→ Action item:
Exclude all pictures, then copy each of the records exactly as written.

→ Records:
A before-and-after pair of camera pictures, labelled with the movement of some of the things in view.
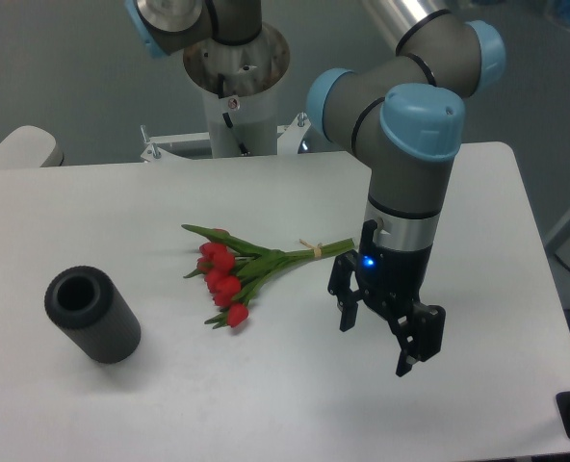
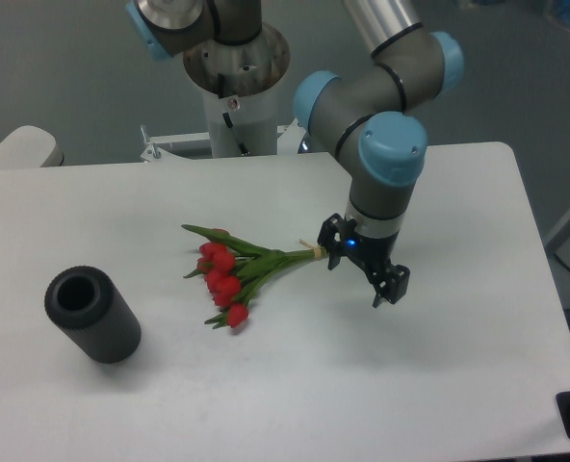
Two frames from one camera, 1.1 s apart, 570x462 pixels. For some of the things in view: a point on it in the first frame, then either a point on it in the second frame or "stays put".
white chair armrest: [26, 146] stays put
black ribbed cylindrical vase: [85, 301] stays put
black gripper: [388, 279] -> [390, 282]
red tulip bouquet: [232, 267] stays put
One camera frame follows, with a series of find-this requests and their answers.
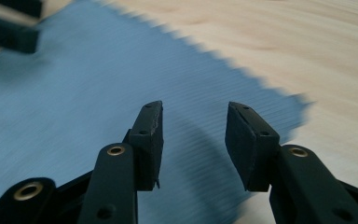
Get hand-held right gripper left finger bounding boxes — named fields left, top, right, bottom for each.
left=77, top=100, right=164, bottom=224

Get grey-blue cloth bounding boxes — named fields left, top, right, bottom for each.
left=0, top=0, right=312, bottom=224

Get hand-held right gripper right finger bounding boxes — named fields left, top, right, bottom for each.
left=225, top=101, right=358, bottom=224

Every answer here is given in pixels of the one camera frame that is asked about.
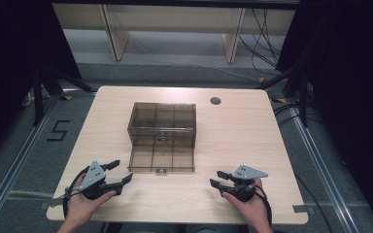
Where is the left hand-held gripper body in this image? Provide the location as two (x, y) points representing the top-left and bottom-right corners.
(77, 159), (112, 201)

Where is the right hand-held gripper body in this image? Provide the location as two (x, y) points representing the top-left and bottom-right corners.
(227, 164), (269, 203)

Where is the transparent brown plastic drawer cabinet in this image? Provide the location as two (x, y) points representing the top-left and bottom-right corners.
(126, 102), (197, 149)

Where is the person's left hand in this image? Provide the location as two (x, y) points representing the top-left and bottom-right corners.
(65, 174), (118, 227)

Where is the person's right hand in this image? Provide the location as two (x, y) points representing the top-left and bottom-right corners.
(221, 178), (271, 227)

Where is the black tape floor mark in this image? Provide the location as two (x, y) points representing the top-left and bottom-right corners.
(46, 119), (71, 143)

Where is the black metal stand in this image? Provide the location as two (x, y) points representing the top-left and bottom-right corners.
(257, 66), (309, 128)
(32, 63), (95, 128)

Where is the black curtain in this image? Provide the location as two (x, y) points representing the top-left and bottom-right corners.
(0, 0), (83, 166)
(275, 0), (373, 232)

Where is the beige wooden desk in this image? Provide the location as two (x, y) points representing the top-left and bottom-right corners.
(51, 3), (297, 64)

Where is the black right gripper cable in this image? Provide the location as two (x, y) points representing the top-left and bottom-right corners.
(254, 183), (273, 227)

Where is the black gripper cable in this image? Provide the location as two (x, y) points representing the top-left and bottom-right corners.
(62, 166), (91, 218)
(254, 183), (273, 227)

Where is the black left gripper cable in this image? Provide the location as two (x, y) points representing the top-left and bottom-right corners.
(62, 166), (91, 218)

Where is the black floor cable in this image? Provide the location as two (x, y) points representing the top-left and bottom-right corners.
(293, 172), (335, 233)

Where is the aluminium floor rail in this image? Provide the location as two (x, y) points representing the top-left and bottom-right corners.
(289, 106), (361, 233)
(0, 93), (60, 225)

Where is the thin white floor cable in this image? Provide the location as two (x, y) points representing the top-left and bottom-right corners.
(135, 41), (260, 83)

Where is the bundle of black hanging cables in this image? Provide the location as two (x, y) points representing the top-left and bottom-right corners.
(238, 9), (284, 76)

→ Exercise result:
A before-and-after pair of camera pictures, labelled with the movement of some of the things in view.
Two frames from one camera, 1.1 s apart, 570x462 pixels. For some of the things in view: a point on it in the first frame, then either a point on it in the second frame or "stays put".
white chair armrest: [26, 146] stays put
black ribbed cylindrical vase: [85, 301] stays put
black gripper: [388, 279] -> [390, 282]
red tulip bouquet: [232, 267] stays put
One camera frame follows, with a series of find-this requests and their answers.
Get hand-held right gripper left finger bounding boxes — named fields left, top, right, bottom for each.
left=77, top=100, right=164, bottom=224

Get grey-blue cloth bounding boxes — named fields left, top, right, bottom for each.
left=0, top=0, right=312, bottom=224

Get hand-held right gripper right finger bounding boxes — named fields left, top, right, bottom for each.
left=225, top=101, right=358, bottom=224

Every answer here is given in pixels of the one camera frame that is asked about.
Where is the left hand-held gripper body in this image? Provide the location as two (x, y) points representing the top-left and bottom-right corners.
(77, 159), (112, 201)

Where is the right hand-held gripper body in this image? Provide the location as two (x, y) points representing the top-left and bottom-right corners.
(227, 164), (269, 203)

Where is the transparent brown plastic drawer cabinet in this image? Provide the location as two (x, y) points representing the top-left and bottom-right corners.
(126, 102), (197, 149)

Where is the person's left hand in this image? Provide the location as two (x, y) points representing the top-left and bottom-right corners.
(65, 174), (118, 227)

Where is the person's right hand in this image? Provide the location as two (x, y) points representing the top-left and bottom-right corners.
(221, 178), (271, 227)

Where is the black tape floor mark in this image? Provide the location as two (x, y) points representing the top-left and bottom-right corners.
(46, 119), (71, 143)

Where is the black metal stand in this image? Provide the location as two (x, y) points representing the top-left and bottom-right corners.
(257, 66), (309, 128)
(32, 63), (95, 128)

Where is the black curtain in this image? Provide the location as two (x, y) points representing the top-left and bottom-right corners.
(0, 0), (83, 166)
(275, 0), (373, 232)

Where is the beige wooden desk in this image? Provide the location as two (x, y) points representing the top-left and bottom-right corners.
(51, 3), (297, 64)

Where is the black right gripper cable in this image? Provide the location as two (x, y) points representing the top-left and bottom-right corners.
(254, 183), (273, 227)

Where is the black gripper cable in this image? Provide the location as two (x, y) points representing the top-left and bottom-right corners.
(62, 166), (91, 218)
(254, 183), (273, 227)

Where is the black left gripper cable in this image? Provide the location as two (x, y) points representing the top-left and bottom-right corners.
(62, 166), (91, 218)

Where is the black floor cable in this image? Provide the location as two (x, y) points representing the top-left and bottom-right corners.
(293, 172), (335, 233)

Where is the aluminium floor rail in this image? Provide the location as two (x, y) points representing the top-left and bottom-right corners.
(289, 106), (361, 233)
(0, 93), (60, 225)

Where is the thin white floor cable in this image? Provide the location as two (x, y) points representing the top-left and bottom-right corners.
(135, 41), (260, 83)

Where is the bundle of black hanging cables in this image? Provide the location as two (x, y) points representing the top-left and bottom-right corners.
(238, 9), (284, 76)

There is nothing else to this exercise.